Looking for a way to track all subclasses of a given class

Hi. First post, be gentle!

I’d like to be able to find all current subclasses of a given class. The obvious answer is __subclasses__, but that feature is not kept up to date in the face of class redefinition and scoping. For example:

class Foo:
    pass

class Bar(Foo):
    pass

class Bar:
    pass

At this point, Foo.__subclasses__() is still a list of length 1, containing Bar. Similarly:

def fn1():
    class Baz(Foo):
        pass

fn1()
fn1()
fn1()

Now Foo.__subclasses__() has length 3, with three copies of a local class Baz.

Presumably it’s too difficult to keep __subclasses__ up to date, otherwise I assume it would be done. But as things stand it changes only at garbage collection; if I append gc.collect() to either of the examples above, Foo.__subclasses__() then returns an empty list.

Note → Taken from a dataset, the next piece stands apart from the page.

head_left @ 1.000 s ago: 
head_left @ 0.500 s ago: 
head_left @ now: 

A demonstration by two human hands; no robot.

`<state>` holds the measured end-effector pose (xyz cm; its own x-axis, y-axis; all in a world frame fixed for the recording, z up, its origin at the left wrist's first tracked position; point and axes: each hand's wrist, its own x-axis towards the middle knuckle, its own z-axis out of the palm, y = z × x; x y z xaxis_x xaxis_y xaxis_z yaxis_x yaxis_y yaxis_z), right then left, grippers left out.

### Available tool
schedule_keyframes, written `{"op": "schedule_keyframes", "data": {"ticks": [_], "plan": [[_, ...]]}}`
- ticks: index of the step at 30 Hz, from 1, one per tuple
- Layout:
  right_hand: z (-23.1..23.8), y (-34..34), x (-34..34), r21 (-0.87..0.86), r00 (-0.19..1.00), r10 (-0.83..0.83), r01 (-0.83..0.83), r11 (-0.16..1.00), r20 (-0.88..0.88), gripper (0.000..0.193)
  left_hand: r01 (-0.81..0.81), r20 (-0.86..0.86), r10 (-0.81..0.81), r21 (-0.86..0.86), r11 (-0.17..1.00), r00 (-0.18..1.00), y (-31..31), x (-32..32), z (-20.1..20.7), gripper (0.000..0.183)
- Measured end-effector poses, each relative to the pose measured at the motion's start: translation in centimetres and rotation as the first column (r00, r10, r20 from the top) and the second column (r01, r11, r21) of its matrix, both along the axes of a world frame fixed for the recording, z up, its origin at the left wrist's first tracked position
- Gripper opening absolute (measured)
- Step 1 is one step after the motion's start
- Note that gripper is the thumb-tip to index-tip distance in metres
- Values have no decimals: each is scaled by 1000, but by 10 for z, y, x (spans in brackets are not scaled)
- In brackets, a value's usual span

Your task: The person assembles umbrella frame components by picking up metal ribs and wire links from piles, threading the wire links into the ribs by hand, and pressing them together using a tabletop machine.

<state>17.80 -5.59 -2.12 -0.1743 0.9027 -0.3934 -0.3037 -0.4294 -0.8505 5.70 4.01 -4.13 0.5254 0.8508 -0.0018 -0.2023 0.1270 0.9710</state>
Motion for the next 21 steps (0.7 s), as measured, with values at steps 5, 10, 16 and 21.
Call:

My question is, what might I do? Is there another mechanism I can use? Is it worth asking the Python Gods whether __subclasses__() can be made accurate? Should I redefine the function myself to call gc each time, just to be certain? Any ideas appreciated.

1 Like

From the reference documentation for __subclasses__:

Each class keeps a list of weak references to its immediate subclasses. This method returns a list of all those references still alive. The list is in definition order.

The give-away is “weak”. It is obviously meant to not be up-to-date, so I expect your wish to make it so will not be granted.

When you look at the list when it is up-to-date, there may be surprises. I altered your first example a little:

>>> class Foo():   
...     pass
... 
>>> class Bar(Foo):
...     a = "Old foo"
... 
>>> class Baz(Bar):
...     pass
... 
>>> class Bar():
...     pass
... 
>>> bazzie = Baz()
>>> bazzie.a
'Old foo'
>>> barrie = Bar()
>>> barrie.a
Traceback (most recent call last):
  File "<stdin>", line 1, in <module>
AttributeError: 'Bar' object has no attribute 'a'

The “old” Bar is not reachable through the name Bar any more, but it does still exist. It is referenced from Baz, so not GC-ed. Two Bar entries in __subclasses__, and rightfully so.

I would try to keep out of keeping track of subclasses, it is hardly ever worth while.

As said before, don’t bother.

No, when you use the entries in __subclasses__, be aware they may be dead and catch the TypeError.

Yes, I agree with much of what you say, but I don’t see why in your example you say “Two Bar entries in __subclasses__ , and rightfully so.” Why would there be two? Did you mean for the second definition of Bar also to inherit from Foo? (In that case I agree that there should be two!)

Also, you say: " when you use the entries in __subclasses__ , be aware they may be dead and catch the TypeError". This I don’t get—what TypeError? Certainly it would suffice to have a way to tell that a class is dead! How do I do that?

That is stupid of me.

Sorry about that. There are two objects, one with the reference from the name Bar and the other with a reference from the class Baz.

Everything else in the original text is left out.